◆ TASK DETAILS ◆
Return the data that follows exactly as it appears. Pictures do not belong in the copy.

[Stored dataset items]

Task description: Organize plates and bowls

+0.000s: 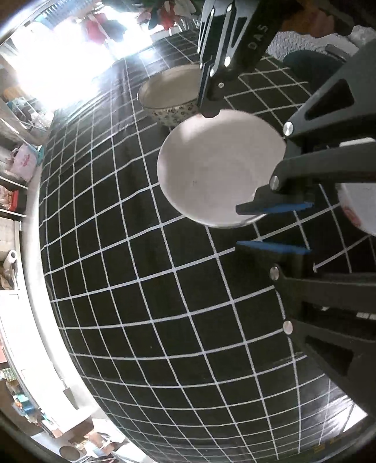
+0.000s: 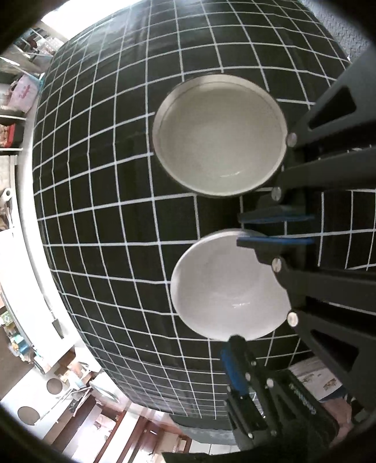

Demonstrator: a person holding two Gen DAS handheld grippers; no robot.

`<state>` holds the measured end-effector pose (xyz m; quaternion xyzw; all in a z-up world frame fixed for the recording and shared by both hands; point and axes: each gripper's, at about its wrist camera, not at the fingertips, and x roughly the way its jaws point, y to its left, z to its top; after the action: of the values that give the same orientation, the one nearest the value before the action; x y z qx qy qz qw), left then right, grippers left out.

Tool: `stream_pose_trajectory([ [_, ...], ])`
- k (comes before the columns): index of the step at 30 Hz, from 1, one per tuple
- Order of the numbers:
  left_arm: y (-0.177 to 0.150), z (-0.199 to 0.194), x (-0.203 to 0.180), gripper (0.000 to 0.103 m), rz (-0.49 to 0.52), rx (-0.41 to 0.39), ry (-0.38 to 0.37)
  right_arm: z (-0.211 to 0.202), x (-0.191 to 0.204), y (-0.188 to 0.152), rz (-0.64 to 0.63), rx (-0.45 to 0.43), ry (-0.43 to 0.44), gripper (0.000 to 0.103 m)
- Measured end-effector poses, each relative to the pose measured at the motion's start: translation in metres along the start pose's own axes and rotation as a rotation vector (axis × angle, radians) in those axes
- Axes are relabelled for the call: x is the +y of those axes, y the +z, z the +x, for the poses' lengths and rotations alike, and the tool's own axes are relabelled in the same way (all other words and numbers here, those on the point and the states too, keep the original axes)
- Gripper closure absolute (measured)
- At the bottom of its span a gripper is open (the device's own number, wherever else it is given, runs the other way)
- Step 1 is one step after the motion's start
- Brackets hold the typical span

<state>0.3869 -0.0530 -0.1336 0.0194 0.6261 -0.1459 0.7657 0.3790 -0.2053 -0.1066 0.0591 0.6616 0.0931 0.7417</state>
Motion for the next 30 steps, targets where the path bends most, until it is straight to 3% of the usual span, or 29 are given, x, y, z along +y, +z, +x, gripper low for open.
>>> stream_pose_trajectory([
  [7,0.007,0.015,-0.005,0.087,0.023,0.014,0.035,0.013,0.001,0.004,0.002,0.030,0.002,0.091],
  [11,0.006,0.018,-0.009,0.095,0.042,0.022,0.034,0.018,0.003,0.000,-0.028,0.036,-0.006,0.091],
  [15,0.003,0.018,-0.013,0.095,0.075,0.029,0.059,0.015,0.008,-0.008,-0.045,0.030,-0.034,0.091],
  [30,-0.035,0.005,0.019,0.095,0.027,0.045,0.088,0.014,0.051,-0.027,-0.088,0.051,-0.034,0.091],
])
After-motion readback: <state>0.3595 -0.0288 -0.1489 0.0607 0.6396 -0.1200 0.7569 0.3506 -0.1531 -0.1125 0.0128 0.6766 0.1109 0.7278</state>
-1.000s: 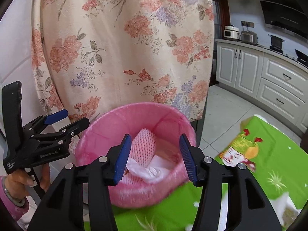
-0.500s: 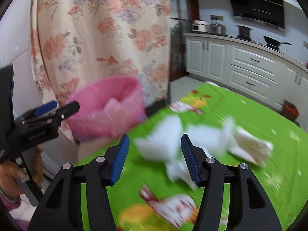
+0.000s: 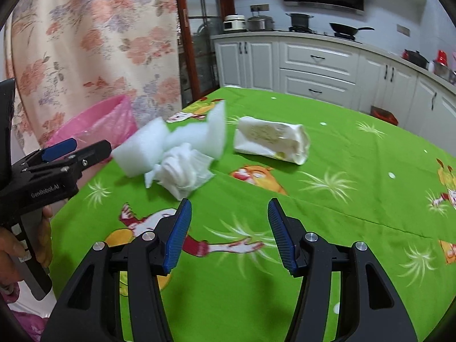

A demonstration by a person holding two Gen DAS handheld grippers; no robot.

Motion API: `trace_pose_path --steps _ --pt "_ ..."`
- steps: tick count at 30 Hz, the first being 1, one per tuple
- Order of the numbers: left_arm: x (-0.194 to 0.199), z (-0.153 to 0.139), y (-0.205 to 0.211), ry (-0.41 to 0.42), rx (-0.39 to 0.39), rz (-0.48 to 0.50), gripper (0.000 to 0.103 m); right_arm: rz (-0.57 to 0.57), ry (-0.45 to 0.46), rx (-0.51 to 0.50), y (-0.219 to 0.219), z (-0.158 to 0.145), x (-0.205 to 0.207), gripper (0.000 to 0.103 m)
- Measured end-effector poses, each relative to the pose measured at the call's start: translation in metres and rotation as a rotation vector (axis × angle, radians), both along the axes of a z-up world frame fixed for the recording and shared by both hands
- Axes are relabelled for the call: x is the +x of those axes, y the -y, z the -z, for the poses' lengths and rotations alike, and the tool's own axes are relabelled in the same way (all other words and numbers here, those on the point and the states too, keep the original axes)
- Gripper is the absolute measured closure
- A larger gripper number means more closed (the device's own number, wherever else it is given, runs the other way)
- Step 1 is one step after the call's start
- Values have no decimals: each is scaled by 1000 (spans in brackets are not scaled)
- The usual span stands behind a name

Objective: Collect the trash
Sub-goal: 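Move both tools back over the foam blocks and tissue on the table, then grasp the white foam block with the left gripper while the right grasps the crumpled tissue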

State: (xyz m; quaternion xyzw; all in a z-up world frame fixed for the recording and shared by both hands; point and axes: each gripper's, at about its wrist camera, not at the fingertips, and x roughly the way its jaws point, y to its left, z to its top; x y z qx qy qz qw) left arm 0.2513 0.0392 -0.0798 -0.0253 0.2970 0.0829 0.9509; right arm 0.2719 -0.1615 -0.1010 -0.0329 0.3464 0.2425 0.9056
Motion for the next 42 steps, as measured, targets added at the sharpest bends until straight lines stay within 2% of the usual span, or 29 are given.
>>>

◆ SOLUTION FOR THIS PROBLEM ◆
Task description: Organize plates and bowls

+0.000s: 
+0.000s: 

Demonstrator: a person holding two Gen DAS handheld grippers; no robot.

`<state>` holds the measured end-effector pose (xyz m; quaternion xyzw; all in a z-up world frame fixed for the recording and shared by both hands; point and axes: each gripper's, at about its wrist camera, not at the fingertips, and x roughly the way its jaws point, y to its left, z to its top; after the action: of the values that give the same orientation, the one nearest the value before the action; x y z qx qy qz qw), left then right, grippers left out.

Tool: `stream_pose_trajectory([ [_, ...], ])`
- k (comes before the columns): index of the step at 30 Hz, from 1, one per tuple
- Order of the numbers:
  left_arm: y (-0.177 to 0.150), z (-0.199 to 0.194), x (-0.203 to 0.180), gripper (0.000 to 0.103 m), rz (-0.49 to 0.52), rx (-0.41 to 0.39), ry (-0.38 to 0.37)
  right_arm: z (-0.211 to 0.202), x (-0.191 to 0.204), y (-0.188 to 0.152), rz (-0.64 to 0.63), rx (-0.45 to 0.43), ry (-0.43 to 0.44), gripper (0.000 to 0.103 m)
- Measured end-effector poses, each relative to the pose measured at the motion's start: translation in metres along the start pose's own axes and rotation as a rotation vector (axis × angle, radians) in those axes
- Axes are relabelled for the call: x is the +y of those axes, y the +z, z the +x, for the poses' lengths and rotations alike, and the tool's own axes are relabelled in the same way (all other words and numbers here, those on the point and the states too, keep the original axes)
- Gripper closure absolute (measured)
- At the bottom of its span a gripper is open (the device's own number, wherever else it is given, runs the other way)
- Step 1 is one step after the motion's start
- Brackets hold the typical span

<state>0.3869 -0.0530 -0.1336 0.0194 0.6261 -0.1459 0.7657 0.3790 -0.2053 -0.1066 0.0591 0.6616 0.0931 0.7417</state>
Motion for the next 30 steps, targets where the path bends most, until it is straight to 3% of the usual span, or 29 are given, x, y, z along +y, +z, +x, gripper low for open.
>>> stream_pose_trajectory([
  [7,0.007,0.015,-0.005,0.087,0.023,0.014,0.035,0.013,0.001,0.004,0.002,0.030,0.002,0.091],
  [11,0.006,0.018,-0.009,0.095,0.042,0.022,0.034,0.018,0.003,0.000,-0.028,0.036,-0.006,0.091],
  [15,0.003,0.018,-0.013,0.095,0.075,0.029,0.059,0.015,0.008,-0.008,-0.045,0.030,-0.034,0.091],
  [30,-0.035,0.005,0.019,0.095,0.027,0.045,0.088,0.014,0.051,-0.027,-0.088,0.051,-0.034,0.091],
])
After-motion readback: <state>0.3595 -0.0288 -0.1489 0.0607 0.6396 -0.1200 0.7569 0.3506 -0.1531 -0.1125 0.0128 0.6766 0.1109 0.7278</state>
-1.000s: 
-0.500s: 
+0.000s: 

A demonstration by a person holding two Gen DAS handheld grippers; no robot.

Motion API: `trace_pose_path --steps _ --pt "_ ..."`
- steps: tick count at 30 Hz, the first being 1, one per tuple
- Order of the numbers: left_arm: x (-0.194 to 0.199), z (-0.153 to 0.139), y (-0.205 to 0.211), ry (-0.41 to 0.42), rx (-0.39 to 0.39), rz (-0.48 to 0.50), gripper (0.000 to 0.103 m); right_arm: rz (-0.57 to 0.57), ry (-0.45 to 0.46), rx (-0.51 to 0.50), y (-0.219 to 0.219), z (-0.158 to 0.145), x (-0.205 to 0.207), gripper (0.000 to 0.103 m)
- Measured end-effector poses, each relative to the pose measured at the call's start: translation in metres and rotation as a rotation vector (axis × angle, radians), both along the axes of a z-up world frame fixed for the recording and shared by both hands
- Axes are relabelled for the call: x is the +x of those axes, y the -y, z the -z, for the poses' lengths and rotations alike, and the tool's own axes are relabelled in the same way (all other words and numbers here, those on the point and the states too, keep the original axes)
- Gripper is the absolute measured closure
- A larger gripper number means more closed (the device's own number, wherever else it is given, runs the other way)
- Step 1 is one step after the call's start
- Values have no decimals: each is scaled by 1000 (spans in brackets are not scaled)
- The usual span stands behind a name

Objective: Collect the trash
Sub-goal: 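Move both tools back over the foam blocks and tissue on the table, then grasp the white foam block with the left gripper while the right grasps the crumpled tissue
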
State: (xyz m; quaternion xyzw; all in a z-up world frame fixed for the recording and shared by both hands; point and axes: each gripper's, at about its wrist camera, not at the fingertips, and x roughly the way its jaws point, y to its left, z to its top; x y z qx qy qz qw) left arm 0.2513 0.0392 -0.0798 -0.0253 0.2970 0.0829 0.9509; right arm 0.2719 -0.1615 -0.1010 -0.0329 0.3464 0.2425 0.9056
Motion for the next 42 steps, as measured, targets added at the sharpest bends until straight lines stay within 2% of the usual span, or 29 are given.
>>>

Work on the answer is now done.